What you will do
Your result should be every line of the records below that contains the word "their".

BEGIN Input for this task

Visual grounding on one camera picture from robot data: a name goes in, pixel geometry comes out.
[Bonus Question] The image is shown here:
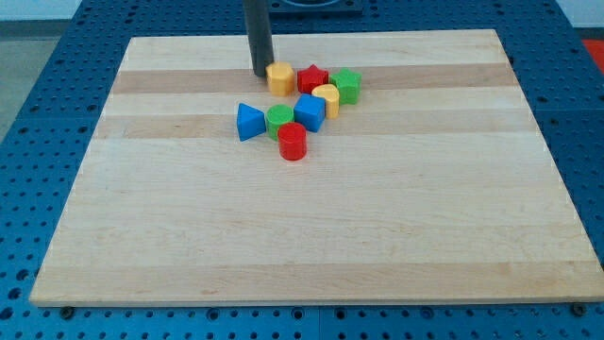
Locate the red star block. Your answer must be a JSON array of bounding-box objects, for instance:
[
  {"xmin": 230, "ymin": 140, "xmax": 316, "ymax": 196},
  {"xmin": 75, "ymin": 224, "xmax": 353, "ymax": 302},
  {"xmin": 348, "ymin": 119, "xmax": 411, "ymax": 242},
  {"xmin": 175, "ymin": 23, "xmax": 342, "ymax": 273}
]
[{"xmin": 297, "ymin": 64, "xmax": 329, "ymax": 94}]

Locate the green star block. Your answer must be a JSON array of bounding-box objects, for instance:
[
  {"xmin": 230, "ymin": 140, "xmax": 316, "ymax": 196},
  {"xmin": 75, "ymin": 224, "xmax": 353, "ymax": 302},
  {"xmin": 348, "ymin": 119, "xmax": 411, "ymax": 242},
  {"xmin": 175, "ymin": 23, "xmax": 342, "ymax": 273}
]
[{"xmin": 329, "ymin": 68, "xmax": 361, "ymax": 105}]

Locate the red cylinder block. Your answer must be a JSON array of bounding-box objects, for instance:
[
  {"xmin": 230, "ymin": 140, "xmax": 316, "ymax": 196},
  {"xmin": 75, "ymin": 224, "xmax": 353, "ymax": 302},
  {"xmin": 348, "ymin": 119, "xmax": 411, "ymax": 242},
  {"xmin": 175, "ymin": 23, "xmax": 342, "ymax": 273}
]
[{"xmin": 277, "ymin": 122, "xmax": 307, "ymax": 161}]

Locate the green cylinder block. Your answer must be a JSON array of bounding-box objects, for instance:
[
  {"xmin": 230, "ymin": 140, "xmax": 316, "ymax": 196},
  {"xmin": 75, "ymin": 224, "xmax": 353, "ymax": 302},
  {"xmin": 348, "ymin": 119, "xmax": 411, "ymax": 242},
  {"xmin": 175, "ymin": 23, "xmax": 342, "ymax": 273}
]
[{"xmin": 265, "ymin": 104, "xmax": 294, "ymax": 141}]

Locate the blue cube block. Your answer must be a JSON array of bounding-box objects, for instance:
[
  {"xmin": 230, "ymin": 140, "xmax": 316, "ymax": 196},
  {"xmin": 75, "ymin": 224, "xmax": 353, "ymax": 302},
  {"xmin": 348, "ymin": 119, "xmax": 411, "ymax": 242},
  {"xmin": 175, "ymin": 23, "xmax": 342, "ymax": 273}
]
[{"xmin": 294, "ymin": 93, "xmax": 326, "ymax": 132}]

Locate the blue triangle block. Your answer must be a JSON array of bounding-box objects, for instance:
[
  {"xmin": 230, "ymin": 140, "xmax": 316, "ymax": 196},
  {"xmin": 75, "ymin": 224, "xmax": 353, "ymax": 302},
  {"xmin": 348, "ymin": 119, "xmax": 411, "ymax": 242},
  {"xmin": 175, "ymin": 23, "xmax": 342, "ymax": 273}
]
[{"xmin": 236, "ymin": 103, "xmax": 266, "ymax": 142}]

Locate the yellow heart block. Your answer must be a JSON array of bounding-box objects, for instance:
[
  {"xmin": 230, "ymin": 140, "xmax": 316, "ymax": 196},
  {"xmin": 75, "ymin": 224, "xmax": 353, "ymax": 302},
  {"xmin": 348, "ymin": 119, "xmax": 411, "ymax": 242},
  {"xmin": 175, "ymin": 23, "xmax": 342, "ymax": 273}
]
[{"xmin": 311, "ymin": 84, "xmax": 340, "ymax": 119}]

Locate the yellow hexagon block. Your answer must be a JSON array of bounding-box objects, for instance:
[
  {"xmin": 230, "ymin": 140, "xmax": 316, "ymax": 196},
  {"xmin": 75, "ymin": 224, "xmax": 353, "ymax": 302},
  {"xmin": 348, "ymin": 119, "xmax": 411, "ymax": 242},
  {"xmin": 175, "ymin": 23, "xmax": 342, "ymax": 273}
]
[{"xmin": 265, "ymin": 61, "xmax": 294, "ymax": 96}]

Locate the light wooden board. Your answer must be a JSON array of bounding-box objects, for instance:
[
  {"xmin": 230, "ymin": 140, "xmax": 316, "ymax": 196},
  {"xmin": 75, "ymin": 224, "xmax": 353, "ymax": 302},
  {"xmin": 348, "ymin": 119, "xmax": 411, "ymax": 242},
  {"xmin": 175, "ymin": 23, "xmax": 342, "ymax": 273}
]
[{"xmin": 30, "ymin": 29, "xmax": 603, "ymax": 307}]

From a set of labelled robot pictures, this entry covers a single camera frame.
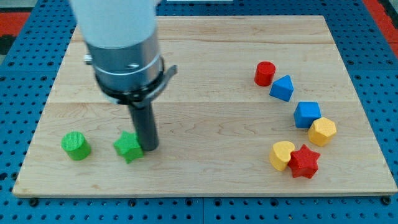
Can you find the blue pentagon block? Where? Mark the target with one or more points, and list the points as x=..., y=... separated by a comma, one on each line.
x=306, y=113

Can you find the black cylindrical pointer tool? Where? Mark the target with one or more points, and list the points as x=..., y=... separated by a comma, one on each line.
x=143, y=120

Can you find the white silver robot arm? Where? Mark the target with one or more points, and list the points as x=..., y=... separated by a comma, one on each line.
x=121, y=37

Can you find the blue triangular prism block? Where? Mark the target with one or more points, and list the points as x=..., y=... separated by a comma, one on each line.
x=282, y=88

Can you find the green star block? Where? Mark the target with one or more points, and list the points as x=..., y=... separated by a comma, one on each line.
x=127, y=146

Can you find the red star block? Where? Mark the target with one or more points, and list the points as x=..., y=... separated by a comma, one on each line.
x=304, y=162

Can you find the yellow heart block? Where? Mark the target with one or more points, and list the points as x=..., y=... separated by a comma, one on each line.
x=279, y=156

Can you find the yellow hexagon block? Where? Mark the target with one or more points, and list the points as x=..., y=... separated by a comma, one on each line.
x=322, y=131

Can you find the green cylinder block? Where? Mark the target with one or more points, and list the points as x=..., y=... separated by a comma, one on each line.
x=76, y=146

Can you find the red cylinder block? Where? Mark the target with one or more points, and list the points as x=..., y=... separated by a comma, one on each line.
x=264, y=73

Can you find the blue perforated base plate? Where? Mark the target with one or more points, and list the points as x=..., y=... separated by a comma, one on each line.
x=31, y=65

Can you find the wooden board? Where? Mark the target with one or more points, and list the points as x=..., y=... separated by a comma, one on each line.
x=216, y=126

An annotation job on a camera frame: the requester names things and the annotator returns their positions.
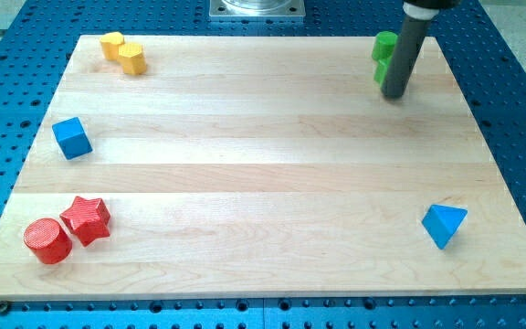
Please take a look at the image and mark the green cylinder block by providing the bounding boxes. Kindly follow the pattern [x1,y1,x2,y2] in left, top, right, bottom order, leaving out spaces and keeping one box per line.
[372,31,398,60]

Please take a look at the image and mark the red cylinder block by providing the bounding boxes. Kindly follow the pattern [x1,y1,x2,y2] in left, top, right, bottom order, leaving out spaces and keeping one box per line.
[23,218,72,264]

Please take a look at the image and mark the blue triangle block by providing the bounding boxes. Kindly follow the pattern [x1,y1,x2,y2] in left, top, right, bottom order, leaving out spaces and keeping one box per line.
[422,204,468,249]

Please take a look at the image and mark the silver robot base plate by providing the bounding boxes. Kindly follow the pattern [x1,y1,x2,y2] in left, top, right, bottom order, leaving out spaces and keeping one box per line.
[209,0,306,18]

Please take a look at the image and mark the red star block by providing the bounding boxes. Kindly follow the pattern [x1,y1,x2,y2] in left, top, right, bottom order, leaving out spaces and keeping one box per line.
[59,196,110,247]

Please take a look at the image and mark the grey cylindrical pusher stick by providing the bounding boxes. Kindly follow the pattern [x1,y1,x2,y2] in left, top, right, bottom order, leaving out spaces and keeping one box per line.
[381,2,440,100]

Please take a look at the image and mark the blue cube block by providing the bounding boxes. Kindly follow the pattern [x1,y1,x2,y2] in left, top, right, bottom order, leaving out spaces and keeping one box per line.
[52,117,93,160]

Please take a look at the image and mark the light wooden board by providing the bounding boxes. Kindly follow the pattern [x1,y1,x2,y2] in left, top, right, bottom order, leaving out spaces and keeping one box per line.
[0,35,526,301]

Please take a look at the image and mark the yellow hexagon block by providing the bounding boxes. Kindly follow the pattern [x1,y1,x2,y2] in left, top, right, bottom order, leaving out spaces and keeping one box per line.
[117,42,147,75]

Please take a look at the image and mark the yellow heart block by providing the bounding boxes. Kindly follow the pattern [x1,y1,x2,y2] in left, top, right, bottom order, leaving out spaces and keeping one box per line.
[100,31,125,61]

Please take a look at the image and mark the green block behind stick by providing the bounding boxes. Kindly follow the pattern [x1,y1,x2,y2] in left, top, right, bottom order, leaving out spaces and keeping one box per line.
[373,57,391,85]

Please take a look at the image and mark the black robot arm end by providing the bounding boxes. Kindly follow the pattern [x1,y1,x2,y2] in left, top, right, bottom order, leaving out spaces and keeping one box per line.
[405,0,461,10]

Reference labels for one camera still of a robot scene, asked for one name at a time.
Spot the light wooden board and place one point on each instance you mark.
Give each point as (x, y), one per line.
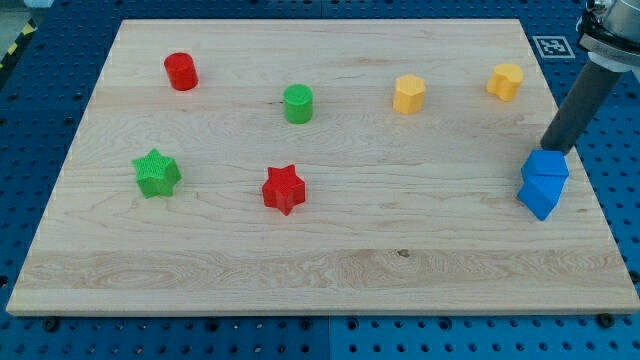
(404, 214)

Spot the yellow heart block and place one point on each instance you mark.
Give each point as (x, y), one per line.
(505, 81)

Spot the green cylinder block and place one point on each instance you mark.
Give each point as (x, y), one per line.
(298, 103)

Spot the yellow hexagon block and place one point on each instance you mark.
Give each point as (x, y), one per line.
(409, 94)

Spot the black bolt right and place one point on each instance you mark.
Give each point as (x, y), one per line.
(605, 320)

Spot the green star block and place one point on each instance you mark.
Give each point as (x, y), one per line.
(156, 174)

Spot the black bolt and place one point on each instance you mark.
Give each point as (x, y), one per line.
(50, 324)
(605, 320)

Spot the black bolt left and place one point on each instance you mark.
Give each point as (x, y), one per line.
(50, 324)

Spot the blue pentagon block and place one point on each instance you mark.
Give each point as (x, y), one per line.
(545, 163)

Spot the white fiducial marker tag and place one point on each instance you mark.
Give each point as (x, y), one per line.
(553, 47)

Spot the red star block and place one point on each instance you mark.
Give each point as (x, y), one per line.
(283, 189)

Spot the red cylinder block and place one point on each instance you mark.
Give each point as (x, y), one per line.
(181, 71)

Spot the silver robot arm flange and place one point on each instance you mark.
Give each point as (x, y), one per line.
(609, 32)

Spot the blue cube block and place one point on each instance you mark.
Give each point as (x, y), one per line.
(541, 194)

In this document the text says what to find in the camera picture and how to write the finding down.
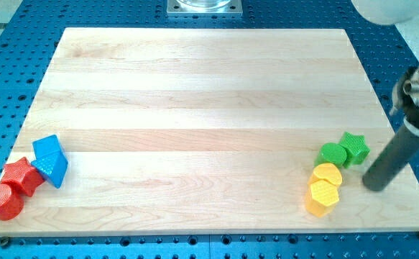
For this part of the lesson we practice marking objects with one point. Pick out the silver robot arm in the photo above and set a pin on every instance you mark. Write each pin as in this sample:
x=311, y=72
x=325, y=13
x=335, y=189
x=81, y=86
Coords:
x=388, y=12

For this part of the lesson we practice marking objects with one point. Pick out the light wooden board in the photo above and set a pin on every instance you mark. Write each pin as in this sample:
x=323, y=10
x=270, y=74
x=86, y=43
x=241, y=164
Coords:
x=204, y=131

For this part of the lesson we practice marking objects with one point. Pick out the green cylinder block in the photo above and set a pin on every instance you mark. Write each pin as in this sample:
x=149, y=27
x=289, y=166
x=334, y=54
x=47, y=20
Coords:
x=331, y=153

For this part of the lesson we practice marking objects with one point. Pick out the yellow cylinder block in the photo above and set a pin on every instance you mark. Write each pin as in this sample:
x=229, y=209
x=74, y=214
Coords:
x=326, y=172

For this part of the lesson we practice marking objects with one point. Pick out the yellow hexagon block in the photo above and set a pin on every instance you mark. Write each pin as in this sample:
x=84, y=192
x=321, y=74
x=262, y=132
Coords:
x=321, y=198

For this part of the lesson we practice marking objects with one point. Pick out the green star block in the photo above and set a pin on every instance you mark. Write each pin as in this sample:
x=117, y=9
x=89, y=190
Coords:
x=355, y=147

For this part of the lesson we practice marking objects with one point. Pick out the blue cube block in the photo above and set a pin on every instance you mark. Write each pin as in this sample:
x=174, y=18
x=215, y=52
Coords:
x=46, y=145

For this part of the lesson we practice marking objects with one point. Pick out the blue triangular prism block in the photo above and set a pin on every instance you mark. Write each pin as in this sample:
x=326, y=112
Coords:
x=52, y=168

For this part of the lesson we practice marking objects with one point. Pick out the red star block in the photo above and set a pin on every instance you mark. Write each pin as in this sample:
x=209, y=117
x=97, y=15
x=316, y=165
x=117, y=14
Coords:
x=23, y=177

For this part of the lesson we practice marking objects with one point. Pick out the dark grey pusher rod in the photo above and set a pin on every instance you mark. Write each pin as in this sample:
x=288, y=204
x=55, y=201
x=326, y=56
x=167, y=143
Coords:
x=395, y=156

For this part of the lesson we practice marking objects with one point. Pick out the red cylinder block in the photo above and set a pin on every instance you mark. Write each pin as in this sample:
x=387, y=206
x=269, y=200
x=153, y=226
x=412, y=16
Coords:
x=11, y=203

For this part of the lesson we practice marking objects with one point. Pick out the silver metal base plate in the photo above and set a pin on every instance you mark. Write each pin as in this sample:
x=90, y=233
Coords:
x=203, y=8

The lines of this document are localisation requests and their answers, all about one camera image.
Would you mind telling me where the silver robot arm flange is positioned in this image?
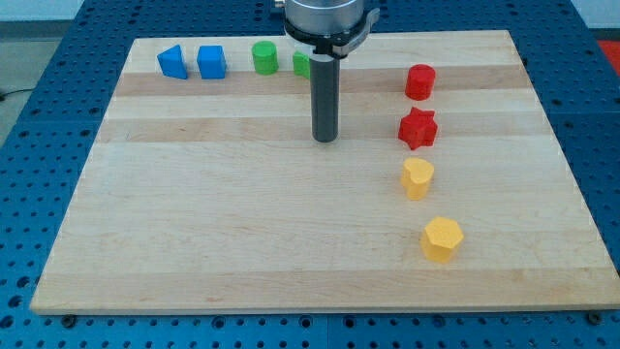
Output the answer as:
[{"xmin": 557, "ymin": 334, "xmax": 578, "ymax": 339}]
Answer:
[{"xmin": 277, "ymin": 0, "xmax": 381, "ymax": 62}]

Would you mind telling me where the wooden board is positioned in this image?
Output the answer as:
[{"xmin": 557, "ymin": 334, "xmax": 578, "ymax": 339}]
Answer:
[{"xmin": 30, "ymin": 30, "xmax": 619, "ymax": 315}]

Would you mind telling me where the yellow hexagon block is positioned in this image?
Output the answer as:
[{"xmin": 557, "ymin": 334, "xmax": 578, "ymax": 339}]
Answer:
[{"xmin": 420, "ymin": 216, "xmax": 464, "ymax": 263}]

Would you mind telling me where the yellow heart block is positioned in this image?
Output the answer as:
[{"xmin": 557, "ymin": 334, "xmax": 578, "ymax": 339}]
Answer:
[{"xmin": 400, "ymin": 157, "xmax": 435, "ymax": 201}]

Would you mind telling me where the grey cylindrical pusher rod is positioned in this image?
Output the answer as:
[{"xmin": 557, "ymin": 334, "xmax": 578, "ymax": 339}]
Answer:
[{"xmin": 310, "ymin": 59, "xmax": 340, "ymax": 143}]

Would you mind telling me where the green block behind rod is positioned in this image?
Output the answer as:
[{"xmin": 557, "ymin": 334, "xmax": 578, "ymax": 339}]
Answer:
[{"xmin": 293, "ymin": 51, "xmax": 310, "ymax": 79}]

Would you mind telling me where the red star block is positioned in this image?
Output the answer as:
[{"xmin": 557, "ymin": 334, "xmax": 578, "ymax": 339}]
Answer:
[{"xmin": 398, "ymin": 107, "xmax": 438, "ymax": 150}]

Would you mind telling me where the green cylinder block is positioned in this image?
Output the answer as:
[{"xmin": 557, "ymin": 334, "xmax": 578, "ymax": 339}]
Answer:
[{"xmin": 251, "ymin": 41, "xmax": 279, "ymax": 75}]

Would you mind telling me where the red cylinder block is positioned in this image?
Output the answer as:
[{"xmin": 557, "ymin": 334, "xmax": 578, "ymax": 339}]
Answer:
[{"xmin": 405, "ymin": 64, "xmax": 436, "ymax": 101}]

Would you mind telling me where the blue cube block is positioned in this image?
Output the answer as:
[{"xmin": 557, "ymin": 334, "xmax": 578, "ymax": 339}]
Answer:
[{"xmin": 197, "ymin": 46, "xmax": 227, "ymax": 79}]

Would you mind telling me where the blue triangle block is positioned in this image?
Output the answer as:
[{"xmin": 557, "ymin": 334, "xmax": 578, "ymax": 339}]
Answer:
[{"xmin": 157, "ymin": 45, "xmax": 188, "ymax": 79}]

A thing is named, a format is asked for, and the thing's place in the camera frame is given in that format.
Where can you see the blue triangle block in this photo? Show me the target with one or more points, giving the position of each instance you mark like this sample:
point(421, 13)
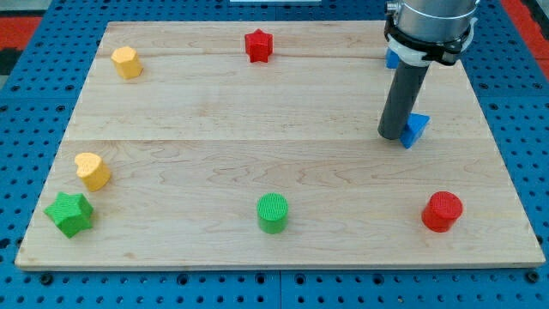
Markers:
point(414, 129)

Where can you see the wooden board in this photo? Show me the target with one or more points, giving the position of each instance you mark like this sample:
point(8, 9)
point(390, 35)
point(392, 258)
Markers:
point(202, 133)

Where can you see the blue block behind arm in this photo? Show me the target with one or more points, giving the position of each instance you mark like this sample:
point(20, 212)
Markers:
point(391, 59)

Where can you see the green cylinder block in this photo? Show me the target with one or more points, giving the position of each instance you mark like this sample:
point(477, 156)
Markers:
point(272, 211)

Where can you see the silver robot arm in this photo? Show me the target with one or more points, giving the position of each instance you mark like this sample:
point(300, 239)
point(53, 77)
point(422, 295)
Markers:
point(435, 21)

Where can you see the yellow hexagon block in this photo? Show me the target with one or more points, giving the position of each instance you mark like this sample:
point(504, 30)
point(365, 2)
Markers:
point(126, 62)

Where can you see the red star block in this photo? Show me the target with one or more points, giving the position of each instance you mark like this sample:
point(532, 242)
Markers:
point(259, 45)

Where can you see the green star block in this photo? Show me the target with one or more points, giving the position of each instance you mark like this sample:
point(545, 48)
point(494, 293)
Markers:
point(70, 213)

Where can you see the red cylinder block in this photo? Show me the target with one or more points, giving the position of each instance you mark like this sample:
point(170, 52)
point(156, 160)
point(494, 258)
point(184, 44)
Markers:
point(442, 211)

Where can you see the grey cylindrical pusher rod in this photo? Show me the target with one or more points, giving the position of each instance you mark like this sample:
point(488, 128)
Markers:
point(403, 92)

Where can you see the yellow heart block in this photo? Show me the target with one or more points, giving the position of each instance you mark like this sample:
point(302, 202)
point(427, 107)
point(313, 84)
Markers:
point(92, 171)

END Input for this task

The completed task
An annotation job on a camera frame: the requester names things and the annotator returns their positions.
The lines of this document are localisation requests and their answers, all about one camera image.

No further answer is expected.